Determine the area trapped between the x-axis and the curve with parametric equations $x = t^3$ and $y = e^t$ on the interval [0, 1].

Once again we note that $\frac{dx}{dt} = 3t^2$. Our limits of integration are from 0 to 1. Using the formula for calculating areas of parametric curves, we obtain that:

(3)
\begin{align} A = \int_0^1 e^t \cdot 3t^2 \: dt \\ A = 3 \int_0^1 t^2 \cdot e^t \: dt \\ A = 3 (( t^2 - 2t + 2)e^t ) \bigg |_0^1 \\ A = 3(e - 2) \\ A \approx 2.155 \end{align}
Screen%20Shot%202014-04-20%20at%205.05.48%20PM.png

Example 3

Determine the area trapped between the x-axis and the curve with parametric equations $x = t$ and $y = -t^2 + 2$.

Applying the formula for area, we get that $\int_{\alpha}^{\beta} g(t) \: f'(t) \: dt$. We note that $y = g(t) = -t^2 + 2$ and $f'(t) = \frac{dx}{dt} = 1$. We now need to find our limits of integration $\alpha$ and $\beta$ which we will then substitute into our equation.

First let's eliminate the parameter $t$ to get $y = -x^2 + 2$. Note that $y = 0$ when $x = \sqrt{2} = b$ or $x = -\sqrt{2} = a$.

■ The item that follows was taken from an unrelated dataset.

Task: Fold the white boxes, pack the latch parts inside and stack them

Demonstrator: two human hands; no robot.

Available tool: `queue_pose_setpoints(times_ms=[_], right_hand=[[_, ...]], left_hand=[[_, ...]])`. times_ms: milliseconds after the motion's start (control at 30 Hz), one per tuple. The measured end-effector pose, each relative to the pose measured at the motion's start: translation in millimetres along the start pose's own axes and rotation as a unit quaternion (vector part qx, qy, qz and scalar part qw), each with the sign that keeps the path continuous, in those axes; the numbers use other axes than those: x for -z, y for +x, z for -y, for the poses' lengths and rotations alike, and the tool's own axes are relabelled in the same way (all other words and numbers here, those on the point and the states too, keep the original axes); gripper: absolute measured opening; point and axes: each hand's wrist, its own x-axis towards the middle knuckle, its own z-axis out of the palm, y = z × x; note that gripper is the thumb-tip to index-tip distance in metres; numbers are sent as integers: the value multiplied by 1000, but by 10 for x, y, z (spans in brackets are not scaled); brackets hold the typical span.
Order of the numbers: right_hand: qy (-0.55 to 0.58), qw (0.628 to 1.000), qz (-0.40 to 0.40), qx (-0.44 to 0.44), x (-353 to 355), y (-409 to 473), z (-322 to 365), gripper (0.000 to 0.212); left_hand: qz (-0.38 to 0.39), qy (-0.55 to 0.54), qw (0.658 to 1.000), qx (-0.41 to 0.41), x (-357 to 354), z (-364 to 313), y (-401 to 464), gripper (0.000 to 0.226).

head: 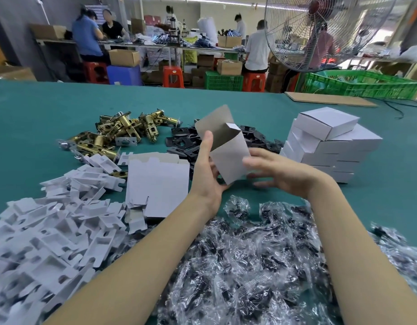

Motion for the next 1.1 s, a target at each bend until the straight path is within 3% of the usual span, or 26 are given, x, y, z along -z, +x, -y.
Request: queue_pose_setpoints(times_ms=[67, 200, 300, 467, 567, 667, 733, 867, 967, 1100], right_hand=[[-129, 991, 17, -29, -45, -5, 18, 81], [-293, 951, 78, -52, -128, 16, 117, 37], [-327, 935, 120, -63, -152, 16, 199, 21], [-356, 922, 128, -84, -225, 27, 320, 50], [-382, 912, 128, -78, -346, 69, 330, 23], [-377, 915, 125, -75, -342, 25, 361, 14], [-357, 930, 85, -35, -261, -59, 417, 13], [-174, 961, -110, 183, -103, -192, 622, 7], [-142, 912, -222, 313, -133, -212, 745, 9], [-191, 867, -302, 347, -297, -173, 751, 12]], left_hand=[[-23, -10, 999, -29, 5, -11, 7, 42], [-53, -6, 997, -49, 20, -29, 2, 38], [-61, 11, 997, -53, -3, -24, -1, 44], [-71, 17, 995, -69, -55, -31, -33, 71], [-77, 10, 993, -88, -79, -35, -46, 66], [-85, 13, 991, -102, -80, -43, -42, 68], [-82, 17, 991, -107, -88, -45, -47, 75], [-68, 21, 990, -118, -93, -39, -47, 79], [-72, 39, 990, -115, -93, -28, -47, 66], [-68, 43, 991, -107, -91, -34, -63, 67]])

Now to get $\alpha$ and $\beta$, plug $a$ into our parametric substitution equation to get $\alpha$, namely $t \rvert_{x = a = -\sqrt{2}} = -\sqrt{2} = \alpha$, and plug $b$ into our parametric substitution equation $t \rvert_{x = b = \sqrt{2}} = -\sqrt{2} = \beta$ to get that $\beta = \sqrt{2}$. Thus:

(4)
\begin{align} A = \int_{-\sqrt{2}}^{\sqrt{2}} (-t^2 + 2)(1) \: dt \\ A = \left [ -\frac{t^3}{3} + 2t \right ]_{-\sqrt{2}}^{\sqrt{2}} \\ A \approx 3.77 \end{align}

Hopefully you can see how integration by parametric equations works with regards to example 3.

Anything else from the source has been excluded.